Obsolescence Notice

The version described in this document is obsolete and should not be used for new applications anymore.

The links to the Javadoc in this document are non-functional because the package names have been changed in TrueZIP 7. The Javadoc for TrueZIP 6.8.4 is now available for download via Maven Central.

Introduction to TrueZIP 6

TrueZIP is a Java based Virtual File System (VFS) to enable transparent, multi-threaded read/write access to archive files (ZIP, TAR etc.) as if they were directories. Its primary features are:

Easy To Use
TrueZIP features drop-in replacements for the java.io.File|FileInputStream|FileOutputStream classes. If you know how to deal with these classes, you can instantly use TrueZIP - though you should really, really read the tutorial in order to bypass some common pitfalls and power up your client applications with some advanced, yet easy to use I/O tricks.
Thread-Safe
Multiple threads can read and write the same archive file at the same time. Where restrictions apply, TrueZIP enforces them to prevent client applications from corrupting archive files.
Unlimited Nesting
Client applications can create and access nested archives up to a virtually unlimited nesting level: "outer.zip/inner.tar.gz/nuts.jar/META-INF/LICENSE.TXT" is a perfectly valid path name.
Strong Cryptography
TrueZIP's Random Access Encryption Specification (RAES) features 256 bit AES encryption in CTR block mode with SHA-256 authentication.

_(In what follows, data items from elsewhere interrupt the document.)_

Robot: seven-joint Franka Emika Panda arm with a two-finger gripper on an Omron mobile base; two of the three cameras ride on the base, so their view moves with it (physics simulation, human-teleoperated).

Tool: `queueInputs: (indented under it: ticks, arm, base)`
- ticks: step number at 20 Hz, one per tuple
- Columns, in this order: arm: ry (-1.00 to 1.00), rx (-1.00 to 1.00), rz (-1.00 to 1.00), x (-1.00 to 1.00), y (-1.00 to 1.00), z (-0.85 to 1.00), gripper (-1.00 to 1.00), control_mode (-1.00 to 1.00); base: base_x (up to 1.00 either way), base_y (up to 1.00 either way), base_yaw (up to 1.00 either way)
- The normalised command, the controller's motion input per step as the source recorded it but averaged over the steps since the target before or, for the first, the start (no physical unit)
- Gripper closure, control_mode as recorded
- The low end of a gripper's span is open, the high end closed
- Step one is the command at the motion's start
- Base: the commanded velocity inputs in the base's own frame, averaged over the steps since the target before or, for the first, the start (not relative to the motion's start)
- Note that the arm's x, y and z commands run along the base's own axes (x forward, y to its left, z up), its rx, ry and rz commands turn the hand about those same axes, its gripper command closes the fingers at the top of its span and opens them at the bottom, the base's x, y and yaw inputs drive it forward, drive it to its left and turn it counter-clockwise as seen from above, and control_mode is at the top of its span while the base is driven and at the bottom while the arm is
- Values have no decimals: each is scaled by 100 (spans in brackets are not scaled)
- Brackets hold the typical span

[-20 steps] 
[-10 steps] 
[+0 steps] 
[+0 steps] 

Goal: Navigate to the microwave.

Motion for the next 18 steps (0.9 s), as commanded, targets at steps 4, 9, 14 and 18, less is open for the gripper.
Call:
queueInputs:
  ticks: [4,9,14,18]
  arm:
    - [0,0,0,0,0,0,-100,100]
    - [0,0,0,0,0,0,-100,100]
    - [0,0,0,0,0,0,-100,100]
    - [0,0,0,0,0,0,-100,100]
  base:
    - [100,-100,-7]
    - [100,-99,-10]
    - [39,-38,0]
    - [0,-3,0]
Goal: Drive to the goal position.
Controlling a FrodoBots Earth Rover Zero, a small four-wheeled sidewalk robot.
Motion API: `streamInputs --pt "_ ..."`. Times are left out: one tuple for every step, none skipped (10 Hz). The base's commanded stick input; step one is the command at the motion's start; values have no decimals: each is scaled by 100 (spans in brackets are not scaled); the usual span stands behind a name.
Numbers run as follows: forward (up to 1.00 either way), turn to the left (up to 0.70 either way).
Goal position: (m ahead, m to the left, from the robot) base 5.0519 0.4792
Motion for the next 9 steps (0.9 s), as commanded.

Note that RAES can be applied to any data payload - not just ZIP files.
Extensible
TrueZIP can support virtually any archive type via its pluggable archive driver architecture. TrueZIP ships with archive drivers for ZIP, TAR and many relatives (JAR, TAR.GZ, TAR.BZ2, TZP, ...).
Robust
TrueZIP ships with numerous assertions and comprehensive unit tests to ensure maximum reliability. Companies like JBoss, Vignette and many more rely on TrueZIP to deploy applications and content.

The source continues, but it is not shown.